In the context of pipe flow, the speed difference across the pipe's cross-section is often described by the velocity profile. For a fully developed laminar flow in a circular pipe, the velocity profile is parabolic. This means that the fluid velocity is highest at the center of the pipe and decreases towards the pipe walls.
In this illustration, we explore three distinct cases of fluid flow:
Flow Inside a Pipe: This scenario involves laminar flow within a circular pipe, where the fluid moves in smooth, orderly layers. The velocity profile is parabolic, with the highest velocity at the center of the pipe and decreasing towards the walls.
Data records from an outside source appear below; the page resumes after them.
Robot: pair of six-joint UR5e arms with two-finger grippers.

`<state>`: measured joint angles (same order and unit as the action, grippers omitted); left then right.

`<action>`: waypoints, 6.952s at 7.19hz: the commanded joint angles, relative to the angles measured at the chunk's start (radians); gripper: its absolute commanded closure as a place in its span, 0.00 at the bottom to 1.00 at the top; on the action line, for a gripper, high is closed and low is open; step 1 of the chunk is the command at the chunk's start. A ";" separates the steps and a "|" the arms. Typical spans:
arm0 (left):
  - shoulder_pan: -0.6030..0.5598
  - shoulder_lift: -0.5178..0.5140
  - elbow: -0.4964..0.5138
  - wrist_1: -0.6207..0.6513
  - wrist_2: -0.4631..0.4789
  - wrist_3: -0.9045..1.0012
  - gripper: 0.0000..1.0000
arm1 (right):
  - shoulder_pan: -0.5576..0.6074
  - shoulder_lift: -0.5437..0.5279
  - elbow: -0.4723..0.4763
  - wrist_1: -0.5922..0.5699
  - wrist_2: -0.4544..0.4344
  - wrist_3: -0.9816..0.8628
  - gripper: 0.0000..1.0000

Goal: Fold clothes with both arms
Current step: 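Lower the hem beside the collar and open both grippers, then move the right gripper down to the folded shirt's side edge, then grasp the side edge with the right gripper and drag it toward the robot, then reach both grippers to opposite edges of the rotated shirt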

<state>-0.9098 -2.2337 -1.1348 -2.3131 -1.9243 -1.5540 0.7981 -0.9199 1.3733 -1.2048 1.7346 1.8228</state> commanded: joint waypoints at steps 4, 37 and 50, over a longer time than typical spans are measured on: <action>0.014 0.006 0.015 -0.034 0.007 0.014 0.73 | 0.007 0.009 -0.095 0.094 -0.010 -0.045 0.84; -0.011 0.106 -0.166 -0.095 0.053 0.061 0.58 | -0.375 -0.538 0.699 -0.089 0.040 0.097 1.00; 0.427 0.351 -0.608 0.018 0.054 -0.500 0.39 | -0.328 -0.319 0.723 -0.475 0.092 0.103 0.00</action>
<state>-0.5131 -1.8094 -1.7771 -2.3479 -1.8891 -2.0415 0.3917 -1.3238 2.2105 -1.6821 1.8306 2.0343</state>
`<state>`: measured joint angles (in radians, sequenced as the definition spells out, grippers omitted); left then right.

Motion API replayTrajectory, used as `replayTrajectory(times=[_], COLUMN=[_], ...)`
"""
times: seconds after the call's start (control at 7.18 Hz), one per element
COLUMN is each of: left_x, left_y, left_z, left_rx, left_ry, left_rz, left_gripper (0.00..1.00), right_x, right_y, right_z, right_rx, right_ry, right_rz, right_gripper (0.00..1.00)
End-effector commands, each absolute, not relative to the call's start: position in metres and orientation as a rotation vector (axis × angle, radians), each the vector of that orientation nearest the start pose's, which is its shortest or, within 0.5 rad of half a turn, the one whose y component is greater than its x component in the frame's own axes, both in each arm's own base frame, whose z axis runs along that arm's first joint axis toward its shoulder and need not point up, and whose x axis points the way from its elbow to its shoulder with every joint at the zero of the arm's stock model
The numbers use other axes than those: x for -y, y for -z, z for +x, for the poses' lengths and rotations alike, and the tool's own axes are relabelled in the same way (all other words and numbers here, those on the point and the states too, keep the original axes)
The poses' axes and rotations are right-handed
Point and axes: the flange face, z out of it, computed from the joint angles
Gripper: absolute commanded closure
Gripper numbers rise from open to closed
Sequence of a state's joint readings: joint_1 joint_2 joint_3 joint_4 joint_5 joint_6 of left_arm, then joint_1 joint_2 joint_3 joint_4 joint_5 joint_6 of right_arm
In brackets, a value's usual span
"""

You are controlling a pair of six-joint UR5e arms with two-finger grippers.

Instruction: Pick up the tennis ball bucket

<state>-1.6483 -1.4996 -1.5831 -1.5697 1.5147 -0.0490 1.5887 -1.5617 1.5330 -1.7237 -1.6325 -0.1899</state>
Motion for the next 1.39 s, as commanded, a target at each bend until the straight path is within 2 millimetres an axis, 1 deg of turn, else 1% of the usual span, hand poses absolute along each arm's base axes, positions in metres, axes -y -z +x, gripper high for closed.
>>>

Flow Inside a Non-Circular Closed Channel: Here, the fluid flows within a closed channel that is not circular, such as between two parallel plates. The fluid is in contact with the walls of the channel, and the velocity profile is also parabolic but follows a different equation compared to pipe flow.
Open Channel Flow: This case represents flow in open channels like rivers or streams, where the fluid is exposed to the atmosphere. The flow characteristics can vary significantly depending on the channel shape, slope, and roughness, often leading to complex velocity profiles.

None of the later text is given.